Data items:
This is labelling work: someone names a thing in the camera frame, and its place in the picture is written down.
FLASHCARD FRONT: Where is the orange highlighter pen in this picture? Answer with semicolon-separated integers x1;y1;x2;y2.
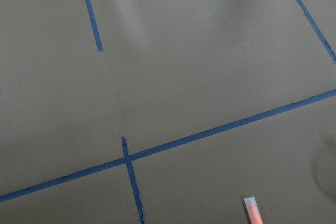
244;197;263;224

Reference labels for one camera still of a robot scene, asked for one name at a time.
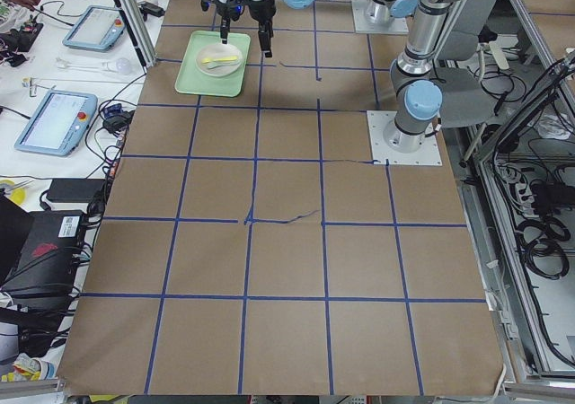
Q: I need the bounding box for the teach pendant tablet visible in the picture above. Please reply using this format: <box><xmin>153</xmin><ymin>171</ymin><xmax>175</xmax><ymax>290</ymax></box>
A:
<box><xmin>14</xmin><ymin>90</ymin><xmax>98</xmax><ymax>157</ymax></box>
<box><xmin>62</xmin><ymin>5</ymin><xmax>125</xmax><ymax>52</ymax></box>

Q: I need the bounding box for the aluminium frame post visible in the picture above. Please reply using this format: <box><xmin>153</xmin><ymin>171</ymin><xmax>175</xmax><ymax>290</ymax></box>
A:
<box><xmin>113</xmin><ymin>0</ymin><xmax>156</xmax><ymax>69</ymax></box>

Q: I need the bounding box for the yellow plastic fork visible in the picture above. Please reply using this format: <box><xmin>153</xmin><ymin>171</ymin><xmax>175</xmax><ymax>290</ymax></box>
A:
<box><xmin>200</xmin><ymin>55</ymin><xmax>239</xmax><ymax>64</ymax></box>

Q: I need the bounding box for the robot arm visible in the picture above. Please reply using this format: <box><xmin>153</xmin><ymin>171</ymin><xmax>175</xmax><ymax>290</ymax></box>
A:
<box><xmin>283</xmin><ymin>0</ymin><xmax>462</xmax><ymax>154</ymax></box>
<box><xmin>200</xmin><ymin>0</ymin><xmax>243</xmax><ymax>44</ymax></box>

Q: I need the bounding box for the far teach pendant tablet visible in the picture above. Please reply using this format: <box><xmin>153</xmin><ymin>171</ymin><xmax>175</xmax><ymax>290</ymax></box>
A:
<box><xmin>62</xmin><ymin>5</ymin><xmax>125</xmax><ymax>52</ymax></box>

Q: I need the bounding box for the white round plate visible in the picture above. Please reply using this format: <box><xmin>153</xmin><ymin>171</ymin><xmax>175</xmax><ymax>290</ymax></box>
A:
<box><xmin>195</xmin><ymin>42</ymin><xmax>243</xmax><ymax>77</ymax></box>

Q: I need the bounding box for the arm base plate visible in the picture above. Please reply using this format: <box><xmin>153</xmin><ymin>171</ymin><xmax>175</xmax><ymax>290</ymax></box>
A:
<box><xmin>351</xmin><ymin>0</ymin><xmax>409</xmax><ymax>36</ymax></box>
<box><xmin>367</xmin><ymin>110</ymin><xmax>442</xmax><ymax>166</ymax></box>

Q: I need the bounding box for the white light bulb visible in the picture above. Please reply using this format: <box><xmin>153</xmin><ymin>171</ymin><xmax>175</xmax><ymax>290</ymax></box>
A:
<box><xmin>102</xmin><ymin>57</ymin><xmax>133</xmax><ymax>75</ymax></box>

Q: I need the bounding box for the black computer case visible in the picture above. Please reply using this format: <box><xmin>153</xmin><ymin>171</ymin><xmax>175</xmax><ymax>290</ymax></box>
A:
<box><xmin>1</xmin><ymin>197</ymin><xmax>87</xmax><ymax>310</ymax></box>

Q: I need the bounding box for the grey office chair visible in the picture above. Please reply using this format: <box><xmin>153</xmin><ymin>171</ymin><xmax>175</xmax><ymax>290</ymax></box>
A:
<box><xmin>435</xmin><ymin>0</ymin><xmax>496</xmax><ymax>128</ymax></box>

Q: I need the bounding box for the grey-green plastic spoon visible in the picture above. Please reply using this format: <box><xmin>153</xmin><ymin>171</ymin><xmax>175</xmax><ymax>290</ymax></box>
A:
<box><xmin>206</xmin><ymin>61</ymin><xmax>240</xmax><ymax>70</ymax></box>

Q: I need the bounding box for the light green tray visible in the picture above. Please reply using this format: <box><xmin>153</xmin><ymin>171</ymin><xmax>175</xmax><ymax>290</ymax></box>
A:
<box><xmin>174</xmin><ymin>31</ymin><xmax>251</xmax><ymax>97</ymax></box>

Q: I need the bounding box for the near teach pendant tablet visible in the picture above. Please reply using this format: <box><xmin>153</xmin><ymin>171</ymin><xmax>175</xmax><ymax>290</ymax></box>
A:
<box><xmin>14</xmin><ymin>90</ymin><xmax>98</xmax><ymax>157</ymax></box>

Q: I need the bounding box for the black power adapter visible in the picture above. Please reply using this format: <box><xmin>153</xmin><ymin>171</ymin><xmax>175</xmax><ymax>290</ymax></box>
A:
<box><xmin>46</xmin><ymin>178</ymin><xmax>105</xmax><ymax>203</ymax></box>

WORK INSTRUCTIONS
If a line in the records above contains the string "robot", copy that line out.

YOUR RESPONSE
Reference labels for one camera still of a robot scene, asked for one name at a time.
Q: I need the bounding box for the robot arm visible in the picture above. Please reply using this format: <box><xmin>153</xmin><ymin>171</ymin><xmax>175</xmax><ymax>290</ymax></box>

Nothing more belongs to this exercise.